“By George! If Shep wasn’t so abstemious you’d think he’d mixed alcohol with his gas,” Carroll replied. “What the devil’s got into him!”
“Maybe he wants a race,” Bruce answered uneasily, remembering Shep’s wild drive the night of their talk on the river. “There’s a bad turn at the creek just ahead—he can’t make it at that speed!”
Bruce stopped, thinking Shep might check his flight if he found he wasn’t pursued; but the car sped steadily on.
“Shep’s gone nutty or he’s trying to scare George,” said Carroll. “Go ahead!”
Bruce started his car at full speed, expecting that at any minute Shep would stop and explain that it was all a joke of some kind. The flying car was again in sight, careening crazily as it struck depressions in the roadbed.
“Oh, God!” cried Carroll, half-rising in his seat. Shep had passed a lumbering truck by a hair’s breadth, and still no abatement in his speed. Bruce heard a howl of rage as he swung his own car past the truck. A danger sign at the roadside gave warning of the short curve that led upward to the bridge, and Bruce clapped on his brakes. Carroll, on the running board, peering ahead through the dust, yelled, and as Bruce leaped out a crash ahead announced disaster. A second sound, the sound of a heavy body falling, greeted the two men as they ran toward the scene....

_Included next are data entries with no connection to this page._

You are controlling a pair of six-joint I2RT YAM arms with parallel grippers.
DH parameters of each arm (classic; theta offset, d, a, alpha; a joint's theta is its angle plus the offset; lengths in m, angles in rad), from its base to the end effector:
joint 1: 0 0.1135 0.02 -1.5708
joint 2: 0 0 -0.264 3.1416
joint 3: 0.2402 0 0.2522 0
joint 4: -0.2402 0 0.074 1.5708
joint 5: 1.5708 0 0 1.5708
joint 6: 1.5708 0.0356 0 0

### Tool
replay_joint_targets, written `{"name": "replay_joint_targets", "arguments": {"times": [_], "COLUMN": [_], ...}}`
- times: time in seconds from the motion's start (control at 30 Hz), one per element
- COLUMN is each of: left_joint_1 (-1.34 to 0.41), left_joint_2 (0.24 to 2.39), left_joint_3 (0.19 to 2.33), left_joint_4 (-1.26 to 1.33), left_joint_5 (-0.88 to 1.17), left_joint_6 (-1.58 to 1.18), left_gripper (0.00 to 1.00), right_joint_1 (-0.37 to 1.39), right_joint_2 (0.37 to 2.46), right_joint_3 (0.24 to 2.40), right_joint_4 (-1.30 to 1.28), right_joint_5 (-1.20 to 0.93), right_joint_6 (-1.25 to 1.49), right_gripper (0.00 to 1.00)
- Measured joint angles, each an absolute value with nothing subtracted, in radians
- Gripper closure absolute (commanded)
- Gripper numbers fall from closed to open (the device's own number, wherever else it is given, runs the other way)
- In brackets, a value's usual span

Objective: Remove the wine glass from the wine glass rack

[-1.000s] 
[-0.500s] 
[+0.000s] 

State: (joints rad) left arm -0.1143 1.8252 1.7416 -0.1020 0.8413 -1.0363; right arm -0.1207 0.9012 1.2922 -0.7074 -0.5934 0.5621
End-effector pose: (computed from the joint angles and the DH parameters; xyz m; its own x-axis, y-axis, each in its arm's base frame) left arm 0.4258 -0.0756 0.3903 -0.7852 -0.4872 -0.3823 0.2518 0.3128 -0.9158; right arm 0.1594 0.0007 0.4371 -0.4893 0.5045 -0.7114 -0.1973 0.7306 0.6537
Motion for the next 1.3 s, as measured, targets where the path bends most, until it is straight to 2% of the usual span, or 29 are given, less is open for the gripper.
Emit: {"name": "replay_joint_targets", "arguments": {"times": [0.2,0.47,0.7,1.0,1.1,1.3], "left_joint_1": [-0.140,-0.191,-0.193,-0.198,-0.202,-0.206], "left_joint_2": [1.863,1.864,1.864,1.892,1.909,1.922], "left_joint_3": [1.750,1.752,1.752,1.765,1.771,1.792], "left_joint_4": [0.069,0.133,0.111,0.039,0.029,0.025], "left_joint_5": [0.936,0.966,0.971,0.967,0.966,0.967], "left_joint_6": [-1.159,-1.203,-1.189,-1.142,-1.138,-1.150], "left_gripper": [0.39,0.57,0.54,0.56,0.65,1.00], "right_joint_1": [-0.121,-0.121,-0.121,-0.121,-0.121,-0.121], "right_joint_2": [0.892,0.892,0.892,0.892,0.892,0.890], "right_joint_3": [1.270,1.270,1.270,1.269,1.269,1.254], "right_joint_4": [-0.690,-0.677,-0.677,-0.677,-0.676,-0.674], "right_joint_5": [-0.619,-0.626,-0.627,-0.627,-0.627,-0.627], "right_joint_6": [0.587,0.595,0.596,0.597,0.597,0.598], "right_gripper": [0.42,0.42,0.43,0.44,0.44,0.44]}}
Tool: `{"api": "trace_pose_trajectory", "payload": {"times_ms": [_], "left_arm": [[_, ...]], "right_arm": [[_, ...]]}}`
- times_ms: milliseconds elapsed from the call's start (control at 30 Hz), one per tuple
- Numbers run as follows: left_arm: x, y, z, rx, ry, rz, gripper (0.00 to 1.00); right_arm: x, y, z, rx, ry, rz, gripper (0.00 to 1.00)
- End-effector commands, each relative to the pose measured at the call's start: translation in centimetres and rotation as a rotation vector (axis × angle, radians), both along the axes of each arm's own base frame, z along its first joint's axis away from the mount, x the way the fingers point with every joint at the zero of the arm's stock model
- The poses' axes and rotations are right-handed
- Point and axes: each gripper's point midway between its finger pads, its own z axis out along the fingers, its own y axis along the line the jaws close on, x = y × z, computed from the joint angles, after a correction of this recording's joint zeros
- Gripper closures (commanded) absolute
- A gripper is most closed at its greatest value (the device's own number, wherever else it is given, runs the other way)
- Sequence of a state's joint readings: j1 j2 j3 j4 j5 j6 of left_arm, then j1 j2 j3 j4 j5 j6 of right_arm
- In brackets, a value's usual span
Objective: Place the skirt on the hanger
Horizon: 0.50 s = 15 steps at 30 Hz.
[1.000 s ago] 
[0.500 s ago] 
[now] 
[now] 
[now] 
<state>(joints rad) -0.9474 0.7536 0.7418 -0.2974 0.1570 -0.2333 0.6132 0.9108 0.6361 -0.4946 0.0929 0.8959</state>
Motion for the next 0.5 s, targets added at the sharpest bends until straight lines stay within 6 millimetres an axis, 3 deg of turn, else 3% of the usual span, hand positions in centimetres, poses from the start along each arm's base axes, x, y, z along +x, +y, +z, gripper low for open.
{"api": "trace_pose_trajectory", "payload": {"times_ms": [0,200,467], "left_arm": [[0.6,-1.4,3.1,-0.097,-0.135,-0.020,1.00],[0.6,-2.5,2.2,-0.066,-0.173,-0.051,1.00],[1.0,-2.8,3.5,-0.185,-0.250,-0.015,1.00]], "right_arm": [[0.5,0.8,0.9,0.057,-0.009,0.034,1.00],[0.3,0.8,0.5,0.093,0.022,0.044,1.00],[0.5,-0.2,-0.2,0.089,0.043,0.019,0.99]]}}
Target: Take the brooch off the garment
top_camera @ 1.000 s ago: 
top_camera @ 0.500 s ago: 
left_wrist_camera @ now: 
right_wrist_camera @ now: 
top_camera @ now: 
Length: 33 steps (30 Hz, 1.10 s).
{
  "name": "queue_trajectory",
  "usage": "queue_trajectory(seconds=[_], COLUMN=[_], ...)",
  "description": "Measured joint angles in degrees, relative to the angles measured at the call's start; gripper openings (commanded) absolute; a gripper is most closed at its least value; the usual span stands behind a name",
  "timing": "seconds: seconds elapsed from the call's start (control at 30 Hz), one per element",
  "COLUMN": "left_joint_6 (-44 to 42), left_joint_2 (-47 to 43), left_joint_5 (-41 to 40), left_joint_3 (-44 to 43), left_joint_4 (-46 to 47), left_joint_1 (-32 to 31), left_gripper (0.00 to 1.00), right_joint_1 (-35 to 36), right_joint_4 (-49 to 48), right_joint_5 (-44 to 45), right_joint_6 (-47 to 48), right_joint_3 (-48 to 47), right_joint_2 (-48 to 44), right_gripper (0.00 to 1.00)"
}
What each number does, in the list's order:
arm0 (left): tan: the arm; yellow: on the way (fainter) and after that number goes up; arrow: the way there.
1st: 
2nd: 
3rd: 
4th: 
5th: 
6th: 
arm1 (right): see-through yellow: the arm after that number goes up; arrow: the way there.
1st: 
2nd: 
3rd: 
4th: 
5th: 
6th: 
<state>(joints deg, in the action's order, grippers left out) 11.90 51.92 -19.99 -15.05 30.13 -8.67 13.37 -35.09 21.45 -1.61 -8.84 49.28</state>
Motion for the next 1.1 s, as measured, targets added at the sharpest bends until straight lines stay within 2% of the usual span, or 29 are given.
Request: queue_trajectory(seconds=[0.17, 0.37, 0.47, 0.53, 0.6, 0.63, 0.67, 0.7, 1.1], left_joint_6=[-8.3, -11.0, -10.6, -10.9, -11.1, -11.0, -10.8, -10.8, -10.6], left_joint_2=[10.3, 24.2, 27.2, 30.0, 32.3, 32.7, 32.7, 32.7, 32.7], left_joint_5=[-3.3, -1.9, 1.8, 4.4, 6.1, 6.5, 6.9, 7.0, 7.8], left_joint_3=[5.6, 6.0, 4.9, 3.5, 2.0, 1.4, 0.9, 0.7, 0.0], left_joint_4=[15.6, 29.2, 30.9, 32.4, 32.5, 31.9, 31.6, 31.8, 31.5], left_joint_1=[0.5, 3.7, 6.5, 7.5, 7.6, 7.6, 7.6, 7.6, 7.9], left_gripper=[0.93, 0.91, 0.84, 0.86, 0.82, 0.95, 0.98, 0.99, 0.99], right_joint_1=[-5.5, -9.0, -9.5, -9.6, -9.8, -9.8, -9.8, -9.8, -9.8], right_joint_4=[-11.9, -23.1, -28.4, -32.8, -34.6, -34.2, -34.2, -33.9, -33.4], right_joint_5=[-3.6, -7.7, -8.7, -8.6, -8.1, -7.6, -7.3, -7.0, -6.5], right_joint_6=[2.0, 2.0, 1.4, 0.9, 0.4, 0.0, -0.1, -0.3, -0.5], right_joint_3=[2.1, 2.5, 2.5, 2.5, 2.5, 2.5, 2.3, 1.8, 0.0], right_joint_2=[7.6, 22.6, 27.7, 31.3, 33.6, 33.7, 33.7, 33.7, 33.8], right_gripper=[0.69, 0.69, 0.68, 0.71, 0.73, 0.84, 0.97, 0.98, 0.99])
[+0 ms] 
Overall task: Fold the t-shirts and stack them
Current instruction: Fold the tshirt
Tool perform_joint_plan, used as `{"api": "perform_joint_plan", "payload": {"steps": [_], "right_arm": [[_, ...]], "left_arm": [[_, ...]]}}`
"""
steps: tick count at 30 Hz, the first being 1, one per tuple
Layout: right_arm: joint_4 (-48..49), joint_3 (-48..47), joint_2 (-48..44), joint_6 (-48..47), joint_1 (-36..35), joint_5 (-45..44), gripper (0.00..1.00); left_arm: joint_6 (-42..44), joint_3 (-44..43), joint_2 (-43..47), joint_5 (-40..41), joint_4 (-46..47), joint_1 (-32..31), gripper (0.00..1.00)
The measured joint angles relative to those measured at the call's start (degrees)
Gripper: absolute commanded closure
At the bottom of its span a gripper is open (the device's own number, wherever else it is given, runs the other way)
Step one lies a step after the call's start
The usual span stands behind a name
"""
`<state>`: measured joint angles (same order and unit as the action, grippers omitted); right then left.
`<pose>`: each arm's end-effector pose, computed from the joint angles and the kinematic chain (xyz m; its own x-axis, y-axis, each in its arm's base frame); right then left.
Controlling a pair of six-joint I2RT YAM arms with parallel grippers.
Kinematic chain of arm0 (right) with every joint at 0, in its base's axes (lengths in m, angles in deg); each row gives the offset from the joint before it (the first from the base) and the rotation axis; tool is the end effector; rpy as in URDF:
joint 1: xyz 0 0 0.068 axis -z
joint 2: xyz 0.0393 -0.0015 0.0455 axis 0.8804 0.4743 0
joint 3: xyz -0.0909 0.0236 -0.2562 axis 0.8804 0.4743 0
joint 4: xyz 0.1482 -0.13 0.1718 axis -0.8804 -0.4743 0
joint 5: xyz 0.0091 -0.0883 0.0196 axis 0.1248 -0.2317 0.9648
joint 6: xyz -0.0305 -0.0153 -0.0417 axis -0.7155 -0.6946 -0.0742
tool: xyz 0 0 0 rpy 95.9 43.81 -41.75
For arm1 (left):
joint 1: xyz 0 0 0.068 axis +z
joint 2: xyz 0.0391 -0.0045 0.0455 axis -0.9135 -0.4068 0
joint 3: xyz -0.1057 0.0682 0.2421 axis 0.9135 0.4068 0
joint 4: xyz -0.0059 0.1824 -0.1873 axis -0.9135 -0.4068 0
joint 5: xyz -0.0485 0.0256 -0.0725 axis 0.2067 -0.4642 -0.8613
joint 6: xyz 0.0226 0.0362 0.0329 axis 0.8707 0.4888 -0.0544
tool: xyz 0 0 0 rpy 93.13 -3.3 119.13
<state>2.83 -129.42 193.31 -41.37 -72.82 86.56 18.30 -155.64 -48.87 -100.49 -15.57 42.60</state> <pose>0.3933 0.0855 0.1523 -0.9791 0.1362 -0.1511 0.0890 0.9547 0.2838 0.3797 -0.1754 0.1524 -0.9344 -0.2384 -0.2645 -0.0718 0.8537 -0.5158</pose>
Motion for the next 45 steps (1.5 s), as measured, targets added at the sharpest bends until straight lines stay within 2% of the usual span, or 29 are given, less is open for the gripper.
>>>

Shep’s car had battered through the wooden fence that protected the road where it curved into the wooden bridge and had plunged into the narrow ravine. Bruce and Carroll flung themselves down the steep bank and into the stream. Shep’s head lay across his arms on the wheel; Whitford evidently had tried to leap out before the car struck. His body, half out of the door, had been crushed against the fence, but clung in its place through the car’s flight over the embankment.
V
To the world Franklin Mills showed what passed for a noble fortitude and a superb resignation in Shep’s death. Carroll had carried the news to him; and Carroll satisfied the curiosity of no one as to what Mills had said or how he had met the blow. Carroll himself did not know what passed through Franklin Mills’ mind. Mills had asked without emotion whether the necessary things had been done, and was satisfied that Carroll had taken care of everything. Mills received the old friends who called, among them Lindley. It was a proper thing to see the minister in such circumstances. The rector of St. Barnabas went away puzzled. He had never understood Mills, and now his rich parishioner was more of an enigma than ever.
A handful of friends chosen by Constance and Mills heard the reading of the burial office in the living-room of Shep’s house. Constance remained in her room; and Mills saw her first when they met in the hall to drive together to the cemetery, an arrangement that she herself had suggested. No sound came from her as she stood between Mills and Leila at the grave as the last words were said. A little way off stood the bearers, young men who had been boyhood friends of Shep, and one or two of his associates from the trust company. When the grave was filled Constance waited, watching the placing of the flowers, laying her wreath of roses with her own hands.